Task directions: With the images removed, transcribe the listing that follows exactly.

Provided material:

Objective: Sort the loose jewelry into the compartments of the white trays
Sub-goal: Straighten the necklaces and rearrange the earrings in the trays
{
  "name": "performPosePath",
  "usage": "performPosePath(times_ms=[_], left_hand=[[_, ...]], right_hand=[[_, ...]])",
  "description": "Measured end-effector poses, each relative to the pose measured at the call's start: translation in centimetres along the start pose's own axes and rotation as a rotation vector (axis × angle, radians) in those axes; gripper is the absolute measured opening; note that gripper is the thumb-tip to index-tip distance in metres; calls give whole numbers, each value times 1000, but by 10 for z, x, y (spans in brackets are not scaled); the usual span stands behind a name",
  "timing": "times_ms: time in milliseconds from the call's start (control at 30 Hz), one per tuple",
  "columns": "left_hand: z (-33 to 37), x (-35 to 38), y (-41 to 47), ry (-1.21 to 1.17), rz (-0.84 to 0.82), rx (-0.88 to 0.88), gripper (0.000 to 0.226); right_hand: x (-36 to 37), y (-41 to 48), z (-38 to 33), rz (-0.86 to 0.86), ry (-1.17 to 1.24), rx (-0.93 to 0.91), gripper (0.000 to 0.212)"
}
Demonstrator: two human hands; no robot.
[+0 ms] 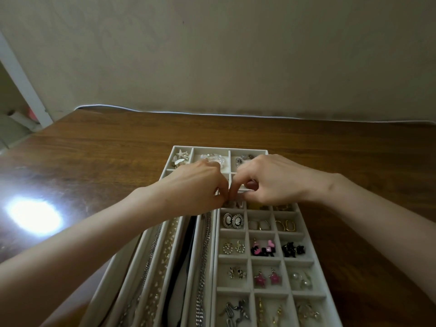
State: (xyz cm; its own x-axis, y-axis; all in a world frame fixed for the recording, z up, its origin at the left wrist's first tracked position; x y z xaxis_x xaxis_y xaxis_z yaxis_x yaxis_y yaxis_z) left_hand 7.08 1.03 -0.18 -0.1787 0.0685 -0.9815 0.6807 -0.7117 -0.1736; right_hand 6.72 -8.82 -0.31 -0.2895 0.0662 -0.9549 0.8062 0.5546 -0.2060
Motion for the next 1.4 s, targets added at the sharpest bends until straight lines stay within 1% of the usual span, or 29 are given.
performPosePath(times_ms=[100,233,433,567,700,800,867,1000,1067,1167,1300,1400], left_hand=[[0,1,1,-6,-7,17,23],[-2,0,0,-34,56,0,22],[1,1,3,-46,3,-2,24],[-1,-1,2,-66,48,-15,27],[-2,0,1,-57,58,0,27],[-3,-3,0,-49,102,8,24],[-4,-3,0,-29,118,13,22],[-3,4,2,-10,79,26,25],[-3,4,4,-8,83,28,24],[-5,5,5,-17,102,41,23],[-15,-3,0,-122,195,48,18],[-39,-16,-11,-192,322,-43,13]], right_hand=[[2,-1,1,0,8,17,19],[1,-4,3,33,39,39,15],[7,-1,1,79,-13,83,14],[7,0,-3,138,-37,114,19],[6,0,-4,161,-50,136,16],[-4,-5,1,173,19,159,4],[-11,-8,5,188,62,169,9],[-8,-9,5,158,78,162,4],[-4,-9,5,142,81,156,4],[-4,-12,10,167,102,165,6],[-8,-22,24,229,174,189,5],[-10,-36,43,277,217,246,5]])
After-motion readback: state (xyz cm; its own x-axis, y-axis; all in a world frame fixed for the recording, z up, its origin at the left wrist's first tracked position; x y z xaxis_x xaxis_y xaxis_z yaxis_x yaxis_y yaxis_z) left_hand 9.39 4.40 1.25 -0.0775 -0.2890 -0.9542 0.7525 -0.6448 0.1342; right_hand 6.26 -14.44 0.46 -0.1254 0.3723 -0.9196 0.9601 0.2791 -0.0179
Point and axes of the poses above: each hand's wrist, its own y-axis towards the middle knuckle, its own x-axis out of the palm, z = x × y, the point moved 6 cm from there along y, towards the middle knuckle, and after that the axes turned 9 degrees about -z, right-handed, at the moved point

Final answer:
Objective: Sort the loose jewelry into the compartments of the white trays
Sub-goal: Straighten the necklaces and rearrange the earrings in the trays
{
  "name": "performPosePath",
  "usage": "performPosePath(times_ms=[_], left_hand=[[_, ...]], right_hand=[[_, ...]])",
  "description": "Measured end-effector poses, each relative to the pose measured at the call's start: translation in centimetres along the start pose's own axes and rotation as a rotation vector (axis × angle, radians) in those axes; gripper is the absolute measured opening; note that gripper is the thumb-tip to index-tip distance in metres; calls give whole numbers, each value times 1000, but by 10 for z, x, y (spans in brackets are not scaled); the usual span stands behind a name",
  "timing": "times_ms: time in milliseconds from the call's start (control at 30 Hz), one per tuple",
  "columns": "left_hand: z (-33 to 37), x (-35 to 38), y (-41 to 47), ry (-1.21 to 1.17), rz (-0.84 to 0.82), rx (-0.88 to 0.88), gripper (0.000 to 0.226); right_hand: x (-36 to 37), y (-41 to 48), z (-38 to 33), rz (-0.86 to 0.86), ry (-1.17 to 1.24), rx (-0.93 to 0.91), gripper (0.000 to 0.212)"
}
Demonstrator: two human hands; no robot.
[+0 ms] 
State: (xyz cm; its own x-axis, y-axis; all in a world frame fixed for the recording, z up, its origin at the left wrist's first tracked position; x y z xaxis_x xaxis_y xaxis_z yaxis_x yaxis_y yaxis_z) left_hand 7.08 1.03 -0.18 -0.1787 0.0685 -0.9815 0.6807 -0.7117 -0.1736; right_hand 6.72 -8.82 -0.31 -0.2895 0.0662 -0.9549 0.8062 0.5546 -0.2060
Motion for the next 1.4 s, targets added at the sharpest bends until straight lines stay within 1% of the usual span, or 29 are given.
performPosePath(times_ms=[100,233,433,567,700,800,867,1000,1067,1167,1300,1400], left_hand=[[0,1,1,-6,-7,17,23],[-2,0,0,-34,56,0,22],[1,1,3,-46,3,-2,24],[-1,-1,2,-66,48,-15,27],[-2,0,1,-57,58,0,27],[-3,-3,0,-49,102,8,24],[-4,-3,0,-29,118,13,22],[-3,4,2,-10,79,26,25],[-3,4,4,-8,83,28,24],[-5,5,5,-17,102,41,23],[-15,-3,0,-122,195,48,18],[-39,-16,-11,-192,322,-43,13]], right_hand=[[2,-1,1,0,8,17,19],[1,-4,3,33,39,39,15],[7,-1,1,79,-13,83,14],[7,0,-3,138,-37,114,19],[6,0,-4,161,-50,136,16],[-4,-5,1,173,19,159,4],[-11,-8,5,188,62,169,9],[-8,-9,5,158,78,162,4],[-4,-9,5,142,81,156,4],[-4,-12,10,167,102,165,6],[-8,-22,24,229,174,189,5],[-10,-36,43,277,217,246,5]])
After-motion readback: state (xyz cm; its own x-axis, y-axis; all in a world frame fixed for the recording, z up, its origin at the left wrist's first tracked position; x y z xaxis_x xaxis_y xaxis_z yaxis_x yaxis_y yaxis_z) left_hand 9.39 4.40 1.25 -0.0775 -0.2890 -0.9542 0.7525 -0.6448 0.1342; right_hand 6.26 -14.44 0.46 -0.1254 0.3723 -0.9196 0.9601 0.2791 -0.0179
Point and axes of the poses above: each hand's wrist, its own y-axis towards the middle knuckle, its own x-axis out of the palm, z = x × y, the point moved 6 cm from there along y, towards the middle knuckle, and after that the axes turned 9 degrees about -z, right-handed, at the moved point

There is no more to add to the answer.